━━━ Extracted records

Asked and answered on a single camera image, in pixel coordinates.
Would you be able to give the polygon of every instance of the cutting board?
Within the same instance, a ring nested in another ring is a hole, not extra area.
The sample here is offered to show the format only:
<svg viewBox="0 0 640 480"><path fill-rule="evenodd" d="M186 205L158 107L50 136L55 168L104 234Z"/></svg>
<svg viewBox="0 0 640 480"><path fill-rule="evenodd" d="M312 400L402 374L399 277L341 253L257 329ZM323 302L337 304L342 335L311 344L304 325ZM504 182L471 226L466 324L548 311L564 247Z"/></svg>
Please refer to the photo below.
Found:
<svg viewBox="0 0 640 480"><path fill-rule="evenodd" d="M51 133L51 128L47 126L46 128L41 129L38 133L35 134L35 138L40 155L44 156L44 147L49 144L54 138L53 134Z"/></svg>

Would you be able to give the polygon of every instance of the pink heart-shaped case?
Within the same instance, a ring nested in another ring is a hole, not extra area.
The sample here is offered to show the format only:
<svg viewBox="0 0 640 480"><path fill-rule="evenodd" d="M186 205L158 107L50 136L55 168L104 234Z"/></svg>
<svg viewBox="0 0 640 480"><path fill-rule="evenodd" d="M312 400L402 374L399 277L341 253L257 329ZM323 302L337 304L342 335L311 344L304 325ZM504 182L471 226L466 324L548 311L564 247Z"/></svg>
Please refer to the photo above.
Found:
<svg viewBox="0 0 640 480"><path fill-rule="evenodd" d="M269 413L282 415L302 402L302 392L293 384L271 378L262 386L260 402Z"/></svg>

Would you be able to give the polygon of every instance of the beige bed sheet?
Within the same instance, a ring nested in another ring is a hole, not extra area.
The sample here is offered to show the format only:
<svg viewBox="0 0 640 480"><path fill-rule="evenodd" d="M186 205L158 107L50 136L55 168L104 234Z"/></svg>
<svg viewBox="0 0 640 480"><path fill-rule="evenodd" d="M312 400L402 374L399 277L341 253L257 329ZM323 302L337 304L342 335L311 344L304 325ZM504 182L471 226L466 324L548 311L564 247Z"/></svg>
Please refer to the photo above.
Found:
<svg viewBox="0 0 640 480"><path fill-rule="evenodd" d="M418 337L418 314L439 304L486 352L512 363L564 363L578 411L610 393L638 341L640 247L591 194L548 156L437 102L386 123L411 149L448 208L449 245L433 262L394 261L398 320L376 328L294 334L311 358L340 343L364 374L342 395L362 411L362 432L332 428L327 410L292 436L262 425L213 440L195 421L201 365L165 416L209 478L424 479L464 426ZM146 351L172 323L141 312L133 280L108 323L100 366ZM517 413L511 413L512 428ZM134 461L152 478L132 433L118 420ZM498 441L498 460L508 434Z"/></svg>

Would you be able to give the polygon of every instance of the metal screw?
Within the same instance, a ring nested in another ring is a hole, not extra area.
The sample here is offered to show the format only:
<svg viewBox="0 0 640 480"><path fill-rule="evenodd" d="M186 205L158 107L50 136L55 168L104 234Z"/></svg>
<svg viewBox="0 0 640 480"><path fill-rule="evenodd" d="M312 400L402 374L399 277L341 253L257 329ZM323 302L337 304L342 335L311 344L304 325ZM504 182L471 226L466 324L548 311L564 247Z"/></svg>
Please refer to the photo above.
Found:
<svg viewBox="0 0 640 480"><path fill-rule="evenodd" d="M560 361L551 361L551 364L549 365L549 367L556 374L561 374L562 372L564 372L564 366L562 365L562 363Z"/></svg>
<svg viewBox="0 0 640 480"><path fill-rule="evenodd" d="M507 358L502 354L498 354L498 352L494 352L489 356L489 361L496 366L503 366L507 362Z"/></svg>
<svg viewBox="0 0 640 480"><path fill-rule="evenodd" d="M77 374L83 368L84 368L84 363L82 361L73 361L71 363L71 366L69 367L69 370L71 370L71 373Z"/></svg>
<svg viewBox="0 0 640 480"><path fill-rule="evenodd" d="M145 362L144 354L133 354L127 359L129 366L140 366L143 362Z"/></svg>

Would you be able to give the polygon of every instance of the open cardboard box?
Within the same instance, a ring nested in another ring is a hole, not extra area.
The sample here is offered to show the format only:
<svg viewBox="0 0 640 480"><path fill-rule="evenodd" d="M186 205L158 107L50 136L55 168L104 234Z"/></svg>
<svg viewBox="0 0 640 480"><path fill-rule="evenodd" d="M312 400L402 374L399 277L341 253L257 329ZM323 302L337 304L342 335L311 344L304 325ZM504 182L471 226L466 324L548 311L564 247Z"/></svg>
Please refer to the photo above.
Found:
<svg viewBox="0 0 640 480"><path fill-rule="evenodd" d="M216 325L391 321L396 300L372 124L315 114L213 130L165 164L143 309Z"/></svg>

━━━━━━

Look through the records and copy down every line that holds "give".

### Finished task
Would you be able to give the polygon of every instance of the cutting board?
Would you be able to give the polygon of every instance of the pink heart-shaped case?
Would you be able to give the polygon of every instance of the beige bed sheet?
Would you be able to give the polygon of every instance of the metal screw?
Would you be able to give the polygon of every instance of the open cardboard box?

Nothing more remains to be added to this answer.